_TASK DESCRIPTION_
Each line containing the string "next" should be copied out of the entries.

_MATERIALS PROVIDED_

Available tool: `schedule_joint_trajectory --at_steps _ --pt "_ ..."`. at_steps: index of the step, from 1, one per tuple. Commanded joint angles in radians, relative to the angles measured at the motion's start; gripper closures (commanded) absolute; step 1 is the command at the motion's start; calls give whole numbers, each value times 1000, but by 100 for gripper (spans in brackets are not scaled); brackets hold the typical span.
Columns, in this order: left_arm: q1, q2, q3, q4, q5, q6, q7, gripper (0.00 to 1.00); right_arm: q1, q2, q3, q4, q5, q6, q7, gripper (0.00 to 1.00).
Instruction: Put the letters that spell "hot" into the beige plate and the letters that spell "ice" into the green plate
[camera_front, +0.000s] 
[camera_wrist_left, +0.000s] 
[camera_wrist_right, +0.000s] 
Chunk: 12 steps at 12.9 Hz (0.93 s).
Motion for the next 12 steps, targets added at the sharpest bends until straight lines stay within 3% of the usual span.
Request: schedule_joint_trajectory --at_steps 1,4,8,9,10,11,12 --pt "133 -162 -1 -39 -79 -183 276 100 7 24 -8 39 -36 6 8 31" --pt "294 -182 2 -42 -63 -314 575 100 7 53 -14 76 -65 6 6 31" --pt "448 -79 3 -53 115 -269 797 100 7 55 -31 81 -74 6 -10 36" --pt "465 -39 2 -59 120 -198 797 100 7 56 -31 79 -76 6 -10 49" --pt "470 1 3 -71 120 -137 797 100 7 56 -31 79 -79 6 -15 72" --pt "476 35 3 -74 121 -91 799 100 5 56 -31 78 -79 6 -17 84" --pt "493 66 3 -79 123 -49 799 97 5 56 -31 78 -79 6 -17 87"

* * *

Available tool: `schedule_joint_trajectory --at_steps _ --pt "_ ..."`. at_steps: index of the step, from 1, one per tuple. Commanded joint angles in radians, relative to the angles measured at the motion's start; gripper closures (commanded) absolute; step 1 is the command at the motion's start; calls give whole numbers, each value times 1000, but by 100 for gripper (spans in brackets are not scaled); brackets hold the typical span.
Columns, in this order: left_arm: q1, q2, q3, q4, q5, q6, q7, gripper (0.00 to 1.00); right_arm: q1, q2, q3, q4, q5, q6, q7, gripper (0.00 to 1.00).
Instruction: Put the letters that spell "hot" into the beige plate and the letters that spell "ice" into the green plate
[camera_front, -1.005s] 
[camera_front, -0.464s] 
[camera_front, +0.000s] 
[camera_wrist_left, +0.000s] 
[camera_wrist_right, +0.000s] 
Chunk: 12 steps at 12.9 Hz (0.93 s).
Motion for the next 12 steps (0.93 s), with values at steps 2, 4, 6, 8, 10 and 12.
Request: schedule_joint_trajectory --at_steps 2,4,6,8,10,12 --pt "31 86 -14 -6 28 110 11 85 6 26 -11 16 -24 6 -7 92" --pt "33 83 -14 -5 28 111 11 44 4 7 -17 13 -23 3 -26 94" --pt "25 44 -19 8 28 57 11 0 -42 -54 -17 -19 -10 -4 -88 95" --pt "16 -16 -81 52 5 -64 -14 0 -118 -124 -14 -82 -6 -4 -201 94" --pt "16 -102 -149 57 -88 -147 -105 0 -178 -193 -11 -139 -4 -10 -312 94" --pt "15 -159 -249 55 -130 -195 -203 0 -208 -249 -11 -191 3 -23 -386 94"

_FINISHED TASK_
Motion for the next 12 steps, targets added at the sharpest bends until straight lines stay within 3% of the usual span.
Motion for the next 12 steps (0.93 s), with values at steps 2, 4, 6, 8, 10 and 12.

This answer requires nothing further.